Joe Pausback and Lula Guilbert, both veteran Mack-Littleton teachers, have some thoughts on how to do that, and attended conferences locally to share their innovative teaching techniques with other educators. On Saturday, October 8, Lula and Joe presented for the second year in a row at Share Fair Nation, a conference for educators held yearly in the Denver metro area. Rather than simply talking about their lessons, Joe and Lula led teachers in a hands-on, interactive demonstration of lessons that they’ve used in their own Mack classrooms. Lula says, “When you go to a conference and they talk about how great hands-on active learning is, and then they just give you a PowerPoint about how great hands-on active learning is, they’re missing the point!”
Joe and Lula led their workshop attendees in four activities they’ve found most engaging for their students. One highlight was the activity where their teacher “students” put on rubber swim caps and drew the anatomy of the brain with Sharpies. An educator shared that she had used one of Lula’s activities from the past year – turning the classroom into a giant map of Colorado – and found it really successful. Joe says, “That was really gratifying to hear. We have the opportunity at Mack to be really creative in how we do things and it’s great to have the opportunity to get out and share what we’ve learned and what’s worked for us.”
A few days later, Lula presented at the Colorado Association for Gifted and Talented conference in Loveland.

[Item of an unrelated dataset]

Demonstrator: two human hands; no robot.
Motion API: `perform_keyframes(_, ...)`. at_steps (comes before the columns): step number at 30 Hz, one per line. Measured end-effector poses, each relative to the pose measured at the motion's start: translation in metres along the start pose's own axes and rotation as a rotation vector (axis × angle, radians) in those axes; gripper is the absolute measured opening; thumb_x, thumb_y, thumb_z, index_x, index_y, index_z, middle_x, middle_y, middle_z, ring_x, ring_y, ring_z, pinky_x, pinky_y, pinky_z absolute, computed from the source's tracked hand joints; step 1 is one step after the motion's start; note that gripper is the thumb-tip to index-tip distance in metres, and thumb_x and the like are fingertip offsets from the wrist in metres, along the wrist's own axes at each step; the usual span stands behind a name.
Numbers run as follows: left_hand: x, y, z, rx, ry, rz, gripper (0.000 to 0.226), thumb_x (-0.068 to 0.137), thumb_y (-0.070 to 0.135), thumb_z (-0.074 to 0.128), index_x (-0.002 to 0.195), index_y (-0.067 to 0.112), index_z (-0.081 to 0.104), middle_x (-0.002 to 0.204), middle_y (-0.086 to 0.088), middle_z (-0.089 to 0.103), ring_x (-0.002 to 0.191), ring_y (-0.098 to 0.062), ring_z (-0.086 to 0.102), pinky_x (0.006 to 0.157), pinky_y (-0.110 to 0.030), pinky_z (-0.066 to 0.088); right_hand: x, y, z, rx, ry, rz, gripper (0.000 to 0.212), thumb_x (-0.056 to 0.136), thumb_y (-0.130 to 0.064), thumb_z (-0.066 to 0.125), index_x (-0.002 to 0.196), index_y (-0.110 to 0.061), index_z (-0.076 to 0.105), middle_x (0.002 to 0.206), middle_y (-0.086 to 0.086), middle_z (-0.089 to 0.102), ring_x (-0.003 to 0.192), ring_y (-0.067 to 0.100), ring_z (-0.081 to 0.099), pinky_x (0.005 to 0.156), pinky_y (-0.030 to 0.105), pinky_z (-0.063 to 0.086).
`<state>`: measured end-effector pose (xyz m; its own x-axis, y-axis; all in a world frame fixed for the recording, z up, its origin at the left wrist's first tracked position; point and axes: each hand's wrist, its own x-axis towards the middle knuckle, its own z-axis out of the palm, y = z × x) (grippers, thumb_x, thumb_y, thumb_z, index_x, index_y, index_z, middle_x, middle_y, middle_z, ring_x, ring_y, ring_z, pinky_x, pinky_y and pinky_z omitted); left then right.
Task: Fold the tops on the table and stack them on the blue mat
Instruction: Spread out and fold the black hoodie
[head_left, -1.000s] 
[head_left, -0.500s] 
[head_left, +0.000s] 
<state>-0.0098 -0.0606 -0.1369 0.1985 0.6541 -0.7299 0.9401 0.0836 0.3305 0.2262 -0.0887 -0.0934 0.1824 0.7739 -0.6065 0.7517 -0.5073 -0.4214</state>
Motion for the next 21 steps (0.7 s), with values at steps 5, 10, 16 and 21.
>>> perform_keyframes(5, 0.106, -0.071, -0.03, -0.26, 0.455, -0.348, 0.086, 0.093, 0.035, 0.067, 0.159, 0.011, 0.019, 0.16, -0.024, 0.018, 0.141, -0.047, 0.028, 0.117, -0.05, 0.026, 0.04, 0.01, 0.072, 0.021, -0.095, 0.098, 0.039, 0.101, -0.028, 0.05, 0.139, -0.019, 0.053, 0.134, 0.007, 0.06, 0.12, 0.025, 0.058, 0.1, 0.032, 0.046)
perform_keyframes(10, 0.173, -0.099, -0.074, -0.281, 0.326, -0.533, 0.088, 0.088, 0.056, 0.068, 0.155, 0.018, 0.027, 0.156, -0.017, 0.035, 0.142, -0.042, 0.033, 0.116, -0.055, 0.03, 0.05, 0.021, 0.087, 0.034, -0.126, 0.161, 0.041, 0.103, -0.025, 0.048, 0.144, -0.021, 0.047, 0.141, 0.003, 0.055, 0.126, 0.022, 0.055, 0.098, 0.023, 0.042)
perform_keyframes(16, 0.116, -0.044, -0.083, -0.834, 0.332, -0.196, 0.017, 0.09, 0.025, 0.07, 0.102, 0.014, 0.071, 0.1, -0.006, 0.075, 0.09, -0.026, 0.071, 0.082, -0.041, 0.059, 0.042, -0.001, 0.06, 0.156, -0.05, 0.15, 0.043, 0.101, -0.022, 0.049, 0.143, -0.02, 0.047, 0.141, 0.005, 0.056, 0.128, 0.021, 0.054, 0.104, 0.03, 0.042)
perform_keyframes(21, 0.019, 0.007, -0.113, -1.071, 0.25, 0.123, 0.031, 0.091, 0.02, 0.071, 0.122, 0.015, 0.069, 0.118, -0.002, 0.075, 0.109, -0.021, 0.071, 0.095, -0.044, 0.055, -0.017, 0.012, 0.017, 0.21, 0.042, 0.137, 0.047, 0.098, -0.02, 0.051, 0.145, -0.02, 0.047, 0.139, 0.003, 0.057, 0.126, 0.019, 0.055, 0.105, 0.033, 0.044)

CAGT is Colorado’s largest conference for gifted educators, professionals who work with the gifted and parents, with over 400 attendees. The conference theme was “Create – Innovate – Inspire” – a perfect fit for Lula’s presentation on “Making in the Classroom: Design Thinking and Problem Solving.” Approximately 50 people attended Lula’s session, where after her brief presentation on “the what, how and why” of design thinking, they were asked to work in groups in a sort of “mini-design lab.” Using 20 wooden skewers and rubber bands, participants were challenged to create the tallest, most stable “earthquake-safe” tower possible. After measuring the height, they used a shake table to destabilize their design, measured again and re-designed and tested the tower for stability – just as her own students had in class that week. Lula noticed that her adult learners asked the same kind of inquiry questions that her third and fourth grade students asked: “What would happen if…” and “I wonder if…”
After the hands-on lesson, Lula addressed the participants’ big question: “How do I make this work in MY classroom?” Lula says, “People always say ‘that won’t work for me’ and I wanted to help them see how they could really do this in their classes!” She discussed the time, budget, and other resources needed for this kind of hands-on work, and encouraged her audience to “think interdisciplinary” by integrating math, science, and language skills into the same lesson to meet multiple standards.

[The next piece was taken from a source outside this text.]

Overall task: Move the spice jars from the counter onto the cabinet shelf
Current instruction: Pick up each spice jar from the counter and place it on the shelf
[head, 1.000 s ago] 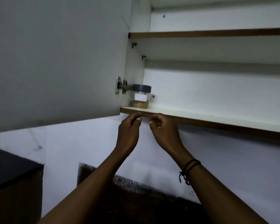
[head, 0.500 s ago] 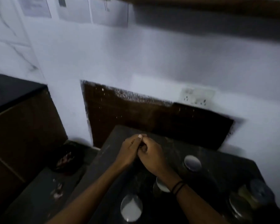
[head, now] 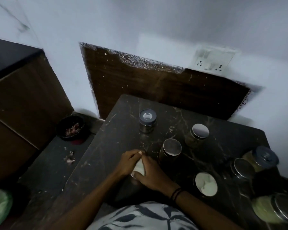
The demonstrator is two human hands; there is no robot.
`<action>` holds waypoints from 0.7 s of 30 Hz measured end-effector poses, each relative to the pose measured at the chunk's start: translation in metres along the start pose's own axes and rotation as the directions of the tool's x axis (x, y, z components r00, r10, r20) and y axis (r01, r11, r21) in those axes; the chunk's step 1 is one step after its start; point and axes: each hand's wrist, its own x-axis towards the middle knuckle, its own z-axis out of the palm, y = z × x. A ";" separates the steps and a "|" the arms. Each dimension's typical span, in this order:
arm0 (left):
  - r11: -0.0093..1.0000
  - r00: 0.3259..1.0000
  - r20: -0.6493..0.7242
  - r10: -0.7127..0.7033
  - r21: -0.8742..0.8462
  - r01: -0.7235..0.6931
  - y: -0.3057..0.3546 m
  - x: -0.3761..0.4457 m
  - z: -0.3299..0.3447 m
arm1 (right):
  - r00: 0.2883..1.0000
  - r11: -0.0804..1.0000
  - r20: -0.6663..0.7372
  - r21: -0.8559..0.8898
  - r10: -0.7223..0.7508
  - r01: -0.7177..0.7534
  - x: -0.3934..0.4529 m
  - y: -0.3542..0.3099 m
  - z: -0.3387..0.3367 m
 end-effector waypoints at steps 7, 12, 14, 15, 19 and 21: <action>0.905 0.972 0.098 -0.212 -0.356 0.233 -0.001 -0.002 0.004 | 0.998 0.996 0.056 -0.084 0.013 -0.008 -0.003 0.009 0.006; 0.853 0.953 0.106 -0.283 -0.426 0.300 -0.008 -0.003 0.008 | 0.995 0.991 -0.052 0.104 0.085 -0.079 -0.004 0.015 0.012; 0.860 0.966 0.071 -0.249 -0.442 0.254 -0.009 -0.003 0.009 | 0.992 0.983 -0.083 0.167 0.093 -0.078 -0.003 0.017 0.010; 0.861 0.971 0.045 -0.235 -0.453 0.230 -0.010 -0.004 0.010 | 0.992 0.983 -0.095 0.170 0.080 -0.063 -0.002 0.017 0.009; 0.845 0.968 -0.029 -0.249 -0.495 0.202 -0.009 -0.009 0.015 | 0.990 0.981 -0.138 0.194 0.034 -0.006 -0.005 0.015 0.013; 0.836 0.961 -0.077 -0.267 -0.514 0.191 -0.007 -0.008 0.016 | 0.979 0.967 -0.193 0.255 0.060 -0.009 -0.005 0.013 0.013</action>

As veteran Mack teachers with a wealth of experience and ideas for innovative lessons, Joe and Lula were thrilled to reach out to fellow colleagues and be a resource for creativity and innovation. As Joe says, “At Mack, our classrooms can be an experimental think-tank, and we can be really innovative within the IB standards. And if we do it and keep it to ourselves, that’s great for our kids, but if we can get out and share and reach other teachers, that’s even better.”